• [Work instructions]: If a line in the entries below includes "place", show that line.

• [Provided data]:
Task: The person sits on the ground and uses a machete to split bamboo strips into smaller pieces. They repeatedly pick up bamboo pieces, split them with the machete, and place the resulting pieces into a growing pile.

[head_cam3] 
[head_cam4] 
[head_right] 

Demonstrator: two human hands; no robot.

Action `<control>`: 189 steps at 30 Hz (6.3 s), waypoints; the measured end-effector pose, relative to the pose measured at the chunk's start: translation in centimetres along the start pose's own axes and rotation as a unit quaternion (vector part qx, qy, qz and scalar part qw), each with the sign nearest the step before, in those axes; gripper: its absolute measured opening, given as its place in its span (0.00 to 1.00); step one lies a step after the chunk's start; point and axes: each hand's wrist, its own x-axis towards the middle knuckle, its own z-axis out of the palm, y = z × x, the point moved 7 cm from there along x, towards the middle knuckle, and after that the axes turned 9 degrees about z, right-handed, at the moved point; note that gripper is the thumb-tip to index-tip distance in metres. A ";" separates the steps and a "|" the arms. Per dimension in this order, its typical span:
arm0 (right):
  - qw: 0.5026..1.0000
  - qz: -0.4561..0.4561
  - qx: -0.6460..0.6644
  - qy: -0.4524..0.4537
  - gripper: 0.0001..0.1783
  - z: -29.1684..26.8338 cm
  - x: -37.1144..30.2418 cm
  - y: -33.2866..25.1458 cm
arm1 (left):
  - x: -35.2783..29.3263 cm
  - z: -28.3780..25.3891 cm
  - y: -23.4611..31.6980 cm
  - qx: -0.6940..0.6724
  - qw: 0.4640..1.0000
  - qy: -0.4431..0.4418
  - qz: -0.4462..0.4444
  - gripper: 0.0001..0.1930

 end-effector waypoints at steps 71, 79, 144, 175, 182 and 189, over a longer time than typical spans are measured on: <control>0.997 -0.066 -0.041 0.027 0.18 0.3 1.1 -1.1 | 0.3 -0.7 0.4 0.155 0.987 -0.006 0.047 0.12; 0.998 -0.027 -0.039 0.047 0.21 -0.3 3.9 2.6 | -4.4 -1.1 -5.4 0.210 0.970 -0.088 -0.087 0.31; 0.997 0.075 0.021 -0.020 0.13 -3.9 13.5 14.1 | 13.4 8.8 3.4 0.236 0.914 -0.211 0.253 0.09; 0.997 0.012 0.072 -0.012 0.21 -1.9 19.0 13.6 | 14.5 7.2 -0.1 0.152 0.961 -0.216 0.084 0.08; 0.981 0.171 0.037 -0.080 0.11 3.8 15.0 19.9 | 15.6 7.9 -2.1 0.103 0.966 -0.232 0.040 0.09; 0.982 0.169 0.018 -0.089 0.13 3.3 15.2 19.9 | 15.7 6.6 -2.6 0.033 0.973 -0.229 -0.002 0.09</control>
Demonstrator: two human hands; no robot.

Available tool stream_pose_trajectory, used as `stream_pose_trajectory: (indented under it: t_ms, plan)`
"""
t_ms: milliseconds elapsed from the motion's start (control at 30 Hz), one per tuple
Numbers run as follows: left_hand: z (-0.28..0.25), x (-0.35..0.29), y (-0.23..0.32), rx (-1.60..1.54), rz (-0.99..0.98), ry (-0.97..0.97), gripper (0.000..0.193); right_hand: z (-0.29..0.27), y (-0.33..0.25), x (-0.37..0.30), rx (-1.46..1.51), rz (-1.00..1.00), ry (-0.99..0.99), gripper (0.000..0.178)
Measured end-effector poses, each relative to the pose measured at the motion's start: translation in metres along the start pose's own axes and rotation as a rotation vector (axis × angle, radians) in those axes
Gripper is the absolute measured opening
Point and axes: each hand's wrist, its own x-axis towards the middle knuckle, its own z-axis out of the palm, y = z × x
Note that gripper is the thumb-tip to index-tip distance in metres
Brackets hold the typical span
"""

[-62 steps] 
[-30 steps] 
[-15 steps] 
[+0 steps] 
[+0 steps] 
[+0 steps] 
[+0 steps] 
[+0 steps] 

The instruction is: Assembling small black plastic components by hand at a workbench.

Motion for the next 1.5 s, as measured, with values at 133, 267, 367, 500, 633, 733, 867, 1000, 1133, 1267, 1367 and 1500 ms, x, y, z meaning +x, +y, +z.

• [Finished exercise]:
Task: The person sits on the ground and uses a machete to split bamboo strips into smaller pieces. They repeatedly pick up bamboo pieces, split them with the machete, and place the resulting pieces into a growing pile.
Action `<control>`: 189 steps at 30 Hz (6.3 s), waypoints; the measured end-effector pose, relative to the pose measured at the chunk's start: translation in centimetres along the start pose's own axes and rotation as a unit quaternion (vector part qx, qy, qz and scalar part qw), each with the sign nearest the step before, in those axes; gripper: its absolute measured opening, given as its place in its span (0.00 to 1.00); step one lies a step after the chunk's start; point and axes: each hand's wrist, its own x-axis towards the middle knuckle, its own z-axis out of the palm, y = z × x, the point moved 7 cm from there along x, towards the middle knuckle, and after that the axes turned 9 degrees about z, right-handed, at the moved point; note that gripper is the thumb-tip to index-tip distance in metres. A ";" separates the steps and a "|" the arms. Per dimension in this order, its typical span:

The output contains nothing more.